- Sire: Bold Ruckus
- Grandsire: Boldnesian
- Dam: Royal Colleen
- Damsire: Viceregal
- Sex: Stallion
- Foaled: 1985
- Country: Canada
- Colour: Chestnut
- Breeder: Sovereign Farm
- Owner: Joseph Shiewitz & Dr. Brian Davidson
- Trainer: Gerry Belanger Gerald S. Bennett (1989)
- Record: 42: 19-7-4
- Earnings: $1,055,600

Major wins
- Display Stakes (1987) Autumn Stakes (1988) Okeechobee Handicap (1989) Thistledown Breeders' Cup Sprint Handicap (1989) Hallandale Handicap (1990) Deputy Minister Handicap (1990) Churchill Downs Handicap (1990) Aristides Breeders' Cup Stakes (1990) Isaac Murphy Handicap (1990) Michigan Mile And One-Eighth Handicap (1990) Philip H. Iselin Handicap (1990)

= Beau Genius =

Canadian Thoroughbred racehorse

Beau Genius (foaled May 20, 1985 – July 25, 2014) was a Canadian Thoroughbred racehorse.

==Background==

Bred at Sovereign Farm by owners Joseph Shiewitz and Dr. Brian Davidson, he was sired by Bold Ruckus, one of Canada's national leading sires who was a grandson of the well-known North American Champion sire, Bold Ruler. The dam of Beau Genius was Royal Colleen, a daughter of Northern Dancer's son, 1968 Canadian Horse of the Year, Viceregal.

==Racing career==

Conditioned for racing by Gerry Belanger, at age two Beau Genius began his racing career from a base at Woodbine Racetrack in Toronto. He won the 1987 Display Stakes, notably defeating third-place finisher Regal Intention and was second to Regal Intention in the Kingarvie Stakes. As a three-year-old, Beau Genius had his best result with a win in the important Autumn Handicap then at four, racing for new trainer Gerald Bennett, he won Florida's Okeechobee Handicap and later at Thistledown Racecourse in Ohio, the Thistledown Breeders' Cup Sprint Handicap.

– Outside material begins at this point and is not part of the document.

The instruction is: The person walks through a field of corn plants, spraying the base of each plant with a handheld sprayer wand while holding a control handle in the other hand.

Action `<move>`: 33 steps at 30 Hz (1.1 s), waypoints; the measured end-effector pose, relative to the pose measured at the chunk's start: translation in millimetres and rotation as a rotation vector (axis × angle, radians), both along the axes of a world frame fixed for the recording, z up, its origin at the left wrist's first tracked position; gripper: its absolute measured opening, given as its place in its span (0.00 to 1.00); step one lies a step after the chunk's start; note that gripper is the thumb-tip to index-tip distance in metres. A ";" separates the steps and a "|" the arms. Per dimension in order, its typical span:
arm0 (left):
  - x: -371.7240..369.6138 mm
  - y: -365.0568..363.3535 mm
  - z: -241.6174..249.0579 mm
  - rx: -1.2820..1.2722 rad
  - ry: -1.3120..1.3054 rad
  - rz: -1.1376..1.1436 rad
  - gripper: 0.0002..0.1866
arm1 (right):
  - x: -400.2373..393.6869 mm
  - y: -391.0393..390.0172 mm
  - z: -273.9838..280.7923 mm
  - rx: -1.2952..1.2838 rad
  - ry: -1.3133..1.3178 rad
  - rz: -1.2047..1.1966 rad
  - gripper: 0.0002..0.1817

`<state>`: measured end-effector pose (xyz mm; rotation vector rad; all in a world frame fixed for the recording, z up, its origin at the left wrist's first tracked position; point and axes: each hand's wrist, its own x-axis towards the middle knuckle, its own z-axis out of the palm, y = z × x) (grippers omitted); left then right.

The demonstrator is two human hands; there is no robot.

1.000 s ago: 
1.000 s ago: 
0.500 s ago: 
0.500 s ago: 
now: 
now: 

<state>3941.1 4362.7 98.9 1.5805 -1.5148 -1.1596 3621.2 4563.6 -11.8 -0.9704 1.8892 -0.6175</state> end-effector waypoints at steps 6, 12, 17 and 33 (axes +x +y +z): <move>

At age five, Beau Genius won nine stakes races on various track surfaces. In January 1990, jockey Bill Shoemaker rode the horse to victory in the Hallandale Handicap at Gulfstream Park; this was the final win of Shoemaker's career. Other victories that year included the Isaac Murphy Handicap at Arlington Park over Black Tie Affair and the Michigan Mile And One-Eighth Handicap over Opening Verse. His win in the Grade I Philip H. Iselin Handicap at Monmouth Park marked his sixth consecutive victory.

Beau Genius made two more starts at age five, 3rd in the Meadowlands Cup then 10th in the Breeders Cup Classic then was retired to stud having won more than $1 million.

==Stud career==
Beau Genius was sent to stand at stud at Vinery, Inc. farm in Lexington, Kentucky. There, he notably sired Belle Genius who won the Group One Moyglare Stud Stakes at the Curragh in Ireland. He sired thirty-two stakes race winners and from 1999 he stood at Donald and Karen Cohn's Ballena Vista Farm in Ramona, California. Beau Genius was euthanized on July 25, 2014.